Olson discussed everything from illegal immigration to how he chose his unusual name during the four-minute-long news clip (it was inspired by the Vine meme, by the way — not the 1992 Dr. Dre track.)
What caught our attention the most, however, were his comments about Canadian politics.
"Canada, they had a debate for their Prime Minister elections and they used a four-party debate," said Olson to reporter Sam Curtiss, noting that he'd originally filed his paperwork out of frustration with U.S. politics and to "hopefully pave the way for more like than just a two-party system."
Unlike the United States, where only the Republican and Democrats parties have representation at the federal level, Canada has 20 federally registered political parties (some of them more prominent than others.)
Olson told CBC News via email that he'd prefer U.S. election debates to be more like those run by his "neighbours to the north" in terms of how many parties can have voice.
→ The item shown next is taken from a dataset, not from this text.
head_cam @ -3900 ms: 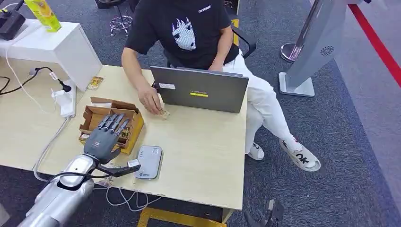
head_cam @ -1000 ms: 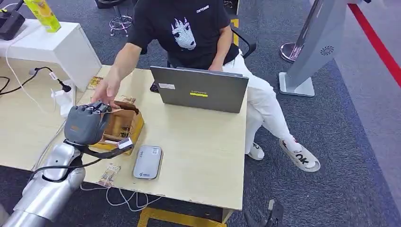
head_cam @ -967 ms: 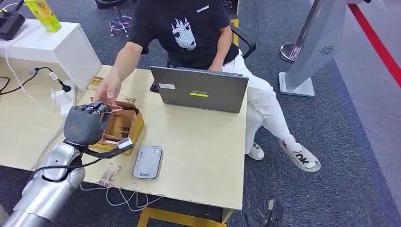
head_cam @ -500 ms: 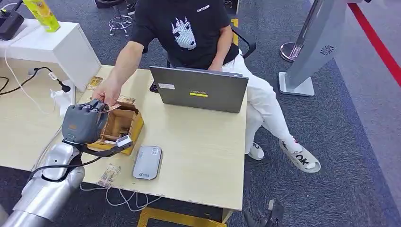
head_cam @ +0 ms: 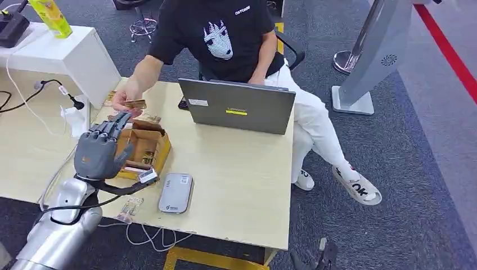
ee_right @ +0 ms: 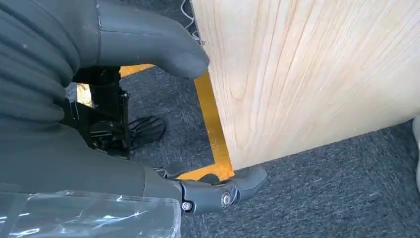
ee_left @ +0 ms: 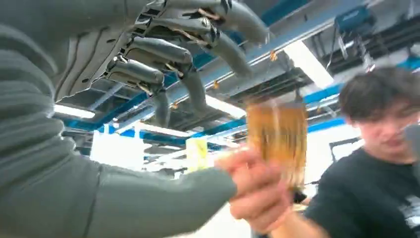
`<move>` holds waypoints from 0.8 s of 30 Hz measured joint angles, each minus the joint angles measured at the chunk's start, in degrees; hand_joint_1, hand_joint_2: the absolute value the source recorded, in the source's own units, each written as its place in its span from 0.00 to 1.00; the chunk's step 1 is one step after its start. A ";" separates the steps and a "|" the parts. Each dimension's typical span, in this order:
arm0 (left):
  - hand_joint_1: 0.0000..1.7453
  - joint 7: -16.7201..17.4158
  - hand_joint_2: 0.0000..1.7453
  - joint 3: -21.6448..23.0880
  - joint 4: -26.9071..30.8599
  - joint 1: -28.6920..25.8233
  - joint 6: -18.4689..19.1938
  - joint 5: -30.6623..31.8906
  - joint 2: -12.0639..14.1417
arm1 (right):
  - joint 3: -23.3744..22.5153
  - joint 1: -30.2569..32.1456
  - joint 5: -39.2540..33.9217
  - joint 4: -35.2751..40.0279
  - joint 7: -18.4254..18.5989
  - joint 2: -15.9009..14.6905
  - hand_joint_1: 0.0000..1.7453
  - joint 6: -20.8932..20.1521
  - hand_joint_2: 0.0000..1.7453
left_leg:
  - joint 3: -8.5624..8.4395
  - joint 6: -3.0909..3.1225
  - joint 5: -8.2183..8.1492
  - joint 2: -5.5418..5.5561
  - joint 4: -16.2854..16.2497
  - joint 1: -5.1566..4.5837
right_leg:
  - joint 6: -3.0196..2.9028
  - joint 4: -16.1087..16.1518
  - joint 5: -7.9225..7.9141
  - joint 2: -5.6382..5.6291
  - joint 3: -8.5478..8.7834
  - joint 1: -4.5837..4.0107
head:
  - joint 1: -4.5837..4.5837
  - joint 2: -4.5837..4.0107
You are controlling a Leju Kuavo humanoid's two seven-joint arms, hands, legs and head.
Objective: Pass the card to the sensor for recognition and then transmit it.
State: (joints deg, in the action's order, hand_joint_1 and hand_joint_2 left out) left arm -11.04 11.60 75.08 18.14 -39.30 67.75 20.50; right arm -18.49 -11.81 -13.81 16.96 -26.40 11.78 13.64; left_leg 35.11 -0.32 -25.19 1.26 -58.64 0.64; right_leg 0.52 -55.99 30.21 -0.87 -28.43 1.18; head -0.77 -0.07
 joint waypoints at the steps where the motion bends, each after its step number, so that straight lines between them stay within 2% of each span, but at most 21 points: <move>1: 0.00 -1.97 1.00 -1.19 1.62 -1.36 -0.11 -0.30 -1.14 | -0.02 0.04 -0.09 0.02 -0.02 0.00 0.00 0.00 1.00 | 0.01 0.00 0.00 0.00 0.00 0.00 | 0.00 0.00 0.00 0.00 0.00 0.00 | 0.02 0.00; 2: 0.00 -4.24 1.00 -2.69 3.28 -2.95 -0.13 -0.88 -2.12 | -0.02 0.10 -0.35 0.02 -0.09 0.00 0.00 0.00 1.00 | 0.01 0.01 -0.01 0.00 0.00 -0.01 | 0.00 0.01 0.00 0.00 0.00 0.01 | 0.00 0.02; 4: 0.00 -11.46 1.00 -6.78 7.63 -6.31 -0.13 -3.13 -5.64 | -0.07 0.28 -1.31 0.02 0.07 0.00 0.00 0.00 1.00 | 0.01 0.01 -0.02 -0.02 0.00 -0.03 | 0.01 0.02 0.00 -0.03 -0.01 0.05 | 0.00 0.00; 7: 0.00 -25.00 1.00 -15.04 15.20 -11.22 -0.35 -12.19 -13.54 | -1.13 0.83 -4.19 0.02 0.61 -0.02 0.00 0.00 1.00 | 0.04 0.04 -0.06 0.00 0.00 -0.08 | 0.02 0.04 0.01 -0.03 0.02 0.07 | 0.06 0.00; 8: 0.00 -27.46 1.00 -17.95 18.84 -13.82 -0.35 -16.51 -16.22 | -1.66 1.20 -4.87 0.02 0.37 -0.04 0.00 0.00 1.00 | 0.02 0.02 -0.12 -0.08 0.00 -0.10 | 0.02 0.04 0.01 -0.12 0.01 0.07 | 0.07 0.00; 11: 0.00 -28.63 1.00 -26.54 29.95 -22.29 -0.83 -30.98 -23.46 | -3.30 3.57 -6.19 0.00 -0.39 -1.05 0.00 -0.02 1.00 | -0.06 0.06 -0.30 -0.29 -0.01 -0.10 | 0.07 0.08 0.08 -0.31 -0.02 0.09 | 0.02 0.00; 13: 0.00 -28.80 1.00 -30.92 34.61 -25.95 -0.94 -32.94 -25.85 | -4.09 4.86 -6.51 0.00 -0.65 -1.83 0.00 0.87 1.00 | 0.00 0.06 -0.30 -0.03 -0.01 -0.08 | 0.14 0.09 0.20 -0.03 -0.08 0.08 | -0.04 0.02; 17: 0.00 -29.09 1.00 -34.83 39.78 -29.42 -0.87 -33.42 -28.98 | -4.68 5.26 -6.51 0.00 -0.79 -2.34 0.00 2.56 1.00 | -0.04 0.05 -0.30 0.06 0.01 -0.05 | 0.08 0.08 0.27 0.08 -0.01 0.05 | -0.02 0.02; 21: 0.00 -29.09 1.00 -36.65 42.29 -30.82 -0.87 -33.52 -30.42 | -5.09 5.32 -6.53 0.00 -0.79 -2.60 0.00 2.56 1.00 | -0.06 0.02 -0.26 0.09 0.01 -0.04 | 0.07 0.06 0.26 0.11 0.04 0.04 | 0.00 0.02; 23: 0.00 -29.09 1.00 -37.62 42.68 -31.06 -0.87 -36.82 -31.41 | -5.36 5.35 -6.75 0.00 -0.83 -2.67 0.00 2.56 1.00 | -0.06 0.02 -0.27 0.09 0.01 -0.06 | 0.07 0.06 0.26 0.11 0.07 0.05 | 0.02 0.02; 24: 0.00 -29.09 0.00 -38.62 42.64 -31.30 -0.32 -41.22 -32.17 | -5.71 5.55 -6.75 -0.07 -1.12 -2.80 0.00 2.56 1.00 | -0.05 0.02 -0.27 0.10 0.01 -0.07 | 0.07 0.06 0.25 0.13 0.19 0.05 | 0.00 0.02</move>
State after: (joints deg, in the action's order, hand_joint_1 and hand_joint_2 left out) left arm -40.13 -27.02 117.72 -13.17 -39.62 26.53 -11.68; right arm -24.20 -6.26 -20.57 16.89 -27.52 8.98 16.20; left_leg 35.06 -0.30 -25.46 1.36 -58.63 0.56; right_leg 0.59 -55.93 30.46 -0.74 -28.24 1.23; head -0.77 -0.04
"I enjoy the fact that there is more than just one guy on the left and one on the right," he said. "It's weird that we only have two parties with federal representation."
While Olson is still a few decades shy of actually being eligible for presidency, he (or rather his pseudonym) has been a media fixture since filing his statement of candidacy with the Federal Elections Commission on July 26.
Deez Nuts was found to be polling at nine per cent in North Carolina against Democrat Hillary Clinton and Republican Donald Trump by Public Policy Polling last month, just one day before Google announced that he'd surpassed Clinton in terms of search traffic.
The official website for Olson's campaign, elect-deez-nuts.com, indicates that he's still considering running for a nomination with one of several political parties, including the American Populist Party, the Modern Whig Party and the Rent Is Too Damn High Party.
After being asked which Canadian party he'd be most likely to support, Olson told us about his Vote Compass results.
"The New Democratic, Green, and Liberal parties came out on top for me," he said. Olson also told CBC News that he appreciated more than the political system in Canada.
"I was in Victoria, B.C., for a day last month," he said. There, he ate what he described as "the best fish and chips on the continent."
"I had eaten fish in Juneau and Sitka days earlier and Seattle afterwards," he continued, "but this topped my list."